摘要:
目的 系统评估大语言模型(large language model,LLM)在辅助医学期刊英文摘要编校中的实际效能,并凝练可落地的编辑工作流程。 方法 选取11种代表性医学期刊的100篇中英文摘要,构建基于“术语-语法-规范-表达-逻辑”五维框架的英文摘要评估体系,对比3种LLM对医学期刊英文摘要问题的自动检测能力,并实施双盲人工复核。 结果 3种LLM累计发现1197个问题,人工审核后共采纳1113个(93%)修改意见。LLM能有效检出英文摘要中存在的多样化问题。这些问题以术语准确性为主(408个,占36.7%),其次是表达地道性、语法正确性和学术规范性。不同LLM在评估维度上呈现一定的互补优势,协同使用可全面提升英文摘要编校质量。 结论 LLM是赋能英文摘要编校的有效辅助工具,可提升工作效率与文本质量,实践策略包括优化输入指令、多模型互补集成、结构化评估框架、明确人机边界以及坚守伦理底线等。
关键词:
大语言模型,
医学期刊,
英文摘要,
编校质量,
人机协作
Abstract:
Purposes To systematically evaluate the effectiveness of large language models (LLMs) in editing English abstracts for medical journals and to distill actionable editorial workflow guidance. Methods We selected 100 paired Chinese-English abstracts from 11 representative medical journals and established a five-dimensional evaluation framework (terminology, grammar, conventions, expression, and logic). We compared the automatic error-detection performance of three LLMs, followed by double-blind human adjudication. Findings The three LLMs collectively identified 1197 issues, of which 1113 (93%) were confirmed after double-blind review. Detected problems were dominated by terminological accuracy (408, 36.7%), followed by idiomatic expression, grammatical correctness, and adherence to academic conventions. Different LLMs exhibited complementary strengths across evaluation dimensions; integrated use can enhance overall abstract quality. Conclusions LLMs are effective assistive tools for English-abstract editing in medical journals, improving editorial efficiency and textual quality. Recommended practices include refined prompt design, multi-model integration, structured assessment frameworks, clear human–machine role boundaries, and strict adherence to ethical standards.
Key words:
Large language model,
Medical journal,
English abstract,
Copyediting and proofreading quality,
Human-machine collaboration
左双燕, 翟若南, 陈玉华, 吴珊珊, 任南, 黄勋, 李春辉, 吴安华, 高武强. 大语言模型辅助医学期刊英文摘要编校的效能评估[J]. 中国科技期刊研究, 2025, 36(10): 1346-1354.
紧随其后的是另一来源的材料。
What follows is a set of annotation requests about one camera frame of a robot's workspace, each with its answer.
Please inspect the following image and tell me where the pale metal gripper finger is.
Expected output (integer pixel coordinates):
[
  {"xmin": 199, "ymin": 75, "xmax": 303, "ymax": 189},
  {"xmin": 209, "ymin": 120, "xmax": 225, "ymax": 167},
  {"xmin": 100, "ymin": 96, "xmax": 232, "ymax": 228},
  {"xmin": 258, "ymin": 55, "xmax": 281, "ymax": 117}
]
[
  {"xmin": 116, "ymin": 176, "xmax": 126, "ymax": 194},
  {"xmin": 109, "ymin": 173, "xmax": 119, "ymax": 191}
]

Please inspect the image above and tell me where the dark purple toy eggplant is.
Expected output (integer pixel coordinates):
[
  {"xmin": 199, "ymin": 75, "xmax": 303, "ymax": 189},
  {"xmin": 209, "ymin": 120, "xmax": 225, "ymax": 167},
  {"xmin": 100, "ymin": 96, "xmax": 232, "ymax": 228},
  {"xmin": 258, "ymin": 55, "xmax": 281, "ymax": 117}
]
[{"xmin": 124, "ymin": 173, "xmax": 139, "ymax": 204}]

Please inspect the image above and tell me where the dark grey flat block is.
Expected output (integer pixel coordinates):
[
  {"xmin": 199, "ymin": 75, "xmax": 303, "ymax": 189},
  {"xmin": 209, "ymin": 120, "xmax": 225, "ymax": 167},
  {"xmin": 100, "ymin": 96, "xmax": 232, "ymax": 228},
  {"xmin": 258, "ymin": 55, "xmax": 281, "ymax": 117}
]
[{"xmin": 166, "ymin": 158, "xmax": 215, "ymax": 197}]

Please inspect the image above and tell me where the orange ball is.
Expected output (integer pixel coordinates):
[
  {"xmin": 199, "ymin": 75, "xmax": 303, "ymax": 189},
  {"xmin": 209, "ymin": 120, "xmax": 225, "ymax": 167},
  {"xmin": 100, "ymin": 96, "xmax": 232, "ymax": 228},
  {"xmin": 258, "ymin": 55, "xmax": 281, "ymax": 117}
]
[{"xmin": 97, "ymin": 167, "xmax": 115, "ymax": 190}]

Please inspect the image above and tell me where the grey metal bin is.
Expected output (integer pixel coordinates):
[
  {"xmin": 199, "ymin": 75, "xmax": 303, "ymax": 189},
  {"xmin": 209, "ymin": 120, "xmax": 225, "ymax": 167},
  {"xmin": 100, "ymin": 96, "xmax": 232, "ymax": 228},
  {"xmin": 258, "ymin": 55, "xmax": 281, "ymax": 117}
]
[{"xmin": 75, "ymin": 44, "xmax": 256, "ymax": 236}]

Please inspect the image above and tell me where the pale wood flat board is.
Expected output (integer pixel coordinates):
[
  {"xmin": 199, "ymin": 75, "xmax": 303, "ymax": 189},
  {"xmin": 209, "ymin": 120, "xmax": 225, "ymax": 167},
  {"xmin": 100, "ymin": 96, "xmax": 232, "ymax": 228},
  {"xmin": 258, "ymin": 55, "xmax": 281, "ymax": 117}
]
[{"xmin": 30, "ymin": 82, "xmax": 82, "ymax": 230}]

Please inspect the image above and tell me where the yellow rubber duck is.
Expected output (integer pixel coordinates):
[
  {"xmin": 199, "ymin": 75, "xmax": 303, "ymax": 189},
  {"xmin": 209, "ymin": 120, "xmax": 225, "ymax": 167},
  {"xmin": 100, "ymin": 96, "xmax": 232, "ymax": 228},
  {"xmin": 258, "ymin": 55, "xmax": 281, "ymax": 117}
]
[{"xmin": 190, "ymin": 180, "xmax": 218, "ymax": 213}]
ZUO Shuangyan, ZHAI Ruonan, CHEN Yuhua, WU Shanshan, REN Nan, HUANG Xun, LI Chunhui, WU Anhua, GAO Wuqiang. Effectiveness evaluation of LLM-assisted editing of English abstracts in medical journals[J]. Chinese Journal of Scientific and Technical Periodicals, 2025, 36(10): 1346-1354.